Versican, a large chondroitin sulfate proteoglycan and member of the hyalectan family, is significantly upregulated in inflamed and remodeling tissues, where it plays multifaceted roles in tissue dynamics [151]. Stromal fibroblast production of versican is induced by inflammatory cytokines and growth factors, contributing to ECM changes during inflammation. Intact versican influences fundamental cellular behaviors including cell adhesion, migration, and proliferation by interacting with hyaluronan, cell surface receptors, and other ECM components. However, upon proteolytic cleavage by ADAMTS protease (metalloproteinase with thrombospondin motifs), versican generates bioactive fragments known as versikine, with exhibits distinct biological activities [152,153]. Versikine, particularly the G1 domain fragment, exhibits potent pro-inflammatory properties and can amplify inflammatory responses by engaging pattern recognition receptors such as TLR2 and activating NF-κB signaling pathways. Versikine also promotes leukocyte recruitment and cytokine production, creating a feed-forward inflammatory loop. Versican is robustly induced by inflammatory cytokines (including TNF-α and IL-1β) and growth factors (such as TGF-β and PDGF), contributing to the altered ECM composition and biomechanical properties characteristic of inflamed tissues [152,154]. This dynamic regulation of versican expression and processing represents a key mechanism by which the ECM actively participates in modulating inflammatory intensity and duration.
4.6. Matricellular Proteins
Matricellular proteins are a specific subset of matrisome-associated proteins that include: CCN family (CCN1/Cyr61, CCN2/CTGF, CCN3/NOV, CCN4, CCN5, CCN6), Thrombospondins (TSP-1, TSP-2), SPARC (secreted protein acidic and rich in cysteine), Tenascins (tenascin-C, tenascin-X), Osteopontin, and Periostin [155]. These proteins are secreted into the ECM but do not provide structural support. Instead, they modulate cell–matrix interactions and cell signaling, and regulate ECM assembly, remodeling, and cell behavior. Matricellular proteins are typically expressed at low levels in healthy adult tissues but are dramatically upregulated during development, wound healing, and inflammation.

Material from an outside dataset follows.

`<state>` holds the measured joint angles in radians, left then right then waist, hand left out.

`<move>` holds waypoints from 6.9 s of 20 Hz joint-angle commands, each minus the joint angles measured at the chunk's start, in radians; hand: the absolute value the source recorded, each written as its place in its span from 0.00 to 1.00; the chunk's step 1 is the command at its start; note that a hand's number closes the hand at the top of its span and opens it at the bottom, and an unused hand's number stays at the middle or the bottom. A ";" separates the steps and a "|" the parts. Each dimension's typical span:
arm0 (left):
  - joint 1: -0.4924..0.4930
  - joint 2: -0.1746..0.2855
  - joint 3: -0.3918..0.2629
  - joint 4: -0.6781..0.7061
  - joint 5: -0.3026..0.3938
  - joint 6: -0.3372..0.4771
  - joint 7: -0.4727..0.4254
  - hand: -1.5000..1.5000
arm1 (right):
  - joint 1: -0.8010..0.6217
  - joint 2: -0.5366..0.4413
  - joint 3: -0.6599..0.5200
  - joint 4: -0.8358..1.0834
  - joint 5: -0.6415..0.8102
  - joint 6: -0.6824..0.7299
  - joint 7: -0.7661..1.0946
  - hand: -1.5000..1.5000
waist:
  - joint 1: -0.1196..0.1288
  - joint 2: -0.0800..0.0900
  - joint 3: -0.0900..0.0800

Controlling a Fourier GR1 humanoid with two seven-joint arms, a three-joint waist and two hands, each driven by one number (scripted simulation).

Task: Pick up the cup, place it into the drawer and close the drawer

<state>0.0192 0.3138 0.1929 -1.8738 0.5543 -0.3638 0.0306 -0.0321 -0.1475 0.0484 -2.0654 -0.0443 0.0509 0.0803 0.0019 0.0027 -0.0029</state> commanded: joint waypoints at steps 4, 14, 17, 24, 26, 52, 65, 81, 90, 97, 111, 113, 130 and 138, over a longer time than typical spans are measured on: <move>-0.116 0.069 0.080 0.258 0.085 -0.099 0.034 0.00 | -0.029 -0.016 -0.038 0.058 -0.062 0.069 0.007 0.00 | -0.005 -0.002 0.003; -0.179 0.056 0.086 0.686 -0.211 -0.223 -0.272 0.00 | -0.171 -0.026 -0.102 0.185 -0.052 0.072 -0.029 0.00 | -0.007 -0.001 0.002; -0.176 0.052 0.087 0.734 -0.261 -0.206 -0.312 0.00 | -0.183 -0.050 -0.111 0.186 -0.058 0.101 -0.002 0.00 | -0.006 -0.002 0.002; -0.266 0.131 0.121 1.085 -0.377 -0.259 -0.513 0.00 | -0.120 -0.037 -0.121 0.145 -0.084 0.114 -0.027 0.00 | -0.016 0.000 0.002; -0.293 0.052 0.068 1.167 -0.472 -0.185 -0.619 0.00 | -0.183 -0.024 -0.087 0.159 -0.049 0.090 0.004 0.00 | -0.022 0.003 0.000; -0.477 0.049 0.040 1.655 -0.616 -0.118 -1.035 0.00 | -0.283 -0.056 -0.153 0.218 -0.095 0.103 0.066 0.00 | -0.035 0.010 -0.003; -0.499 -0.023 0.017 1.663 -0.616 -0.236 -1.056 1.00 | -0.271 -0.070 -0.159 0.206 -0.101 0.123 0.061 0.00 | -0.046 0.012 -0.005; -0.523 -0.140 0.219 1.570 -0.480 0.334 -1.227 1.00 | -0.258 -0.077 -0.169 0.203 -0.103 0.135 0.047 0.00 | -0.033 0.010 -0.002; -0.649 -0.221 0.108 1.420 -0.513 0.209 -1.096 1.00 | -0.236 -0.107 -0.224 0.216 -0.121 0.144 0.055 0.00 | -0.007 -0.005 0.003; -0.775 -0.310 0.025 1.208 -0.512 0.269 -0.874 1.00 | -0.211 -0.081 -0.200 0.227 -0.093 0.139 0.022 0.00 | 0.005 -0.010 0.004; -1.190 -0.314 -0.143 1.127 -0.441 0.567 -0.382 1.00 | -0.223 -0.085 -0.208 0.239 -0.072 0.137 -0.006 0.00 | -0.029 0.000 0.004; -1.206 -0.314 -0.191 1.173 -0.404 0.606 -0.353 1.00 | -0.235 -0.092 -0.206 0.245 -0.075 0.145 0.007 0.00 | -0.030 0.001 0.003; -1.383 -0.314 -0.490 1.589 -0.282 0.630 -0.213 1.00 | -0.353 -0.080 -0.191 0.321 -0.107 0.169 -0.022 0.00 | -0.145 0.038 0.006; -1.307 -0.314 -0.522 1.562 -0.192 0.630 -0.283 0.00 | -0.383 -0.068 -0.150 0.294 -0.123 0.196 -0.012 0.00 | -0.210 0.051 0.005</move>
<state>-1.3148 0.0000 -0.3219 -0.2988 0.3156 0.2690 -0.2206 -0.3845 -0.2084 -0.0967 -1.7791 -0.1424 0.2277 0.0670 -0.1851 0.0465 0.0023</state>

CCN family proteins are a group of six secreted, matricellular proteins that play crucial roles in cellular communication and tissue regulation [156,157]. CCN proteins have emerged as important regulators of inflammatory responses, though their effects can be context dependent [155,158,159]. Several CCN proteins, particularly CCN1 and CCN2, can promote inflammation by stimulating the production of pro-inflammatory cytokines like IL-6, TNF-α, and IL-1β in immune cells and tissue-resident cells [160,161,162]. CCN1 can activate inflammatory signaling pathways including NF-κB, which is central to inflammatory gene expression. These proteins also promote leukocyte recruitment and adhesion to inflamed tissues [163]. They help coordinate the transition from acute inflammation to healing by promoting angiogenesis, fibroblast activation, and extracellular matrix remodeling. Dysregulated CCN protein expression is implicated in chronic inflammatory diseases including rheumatoid arthritis, atherosclerosis, inflammatory bowel disease, and fibrotic conditions [158,164]. Their dual nature makes them interesting therapeutic targets, though careful consideration of context is essential.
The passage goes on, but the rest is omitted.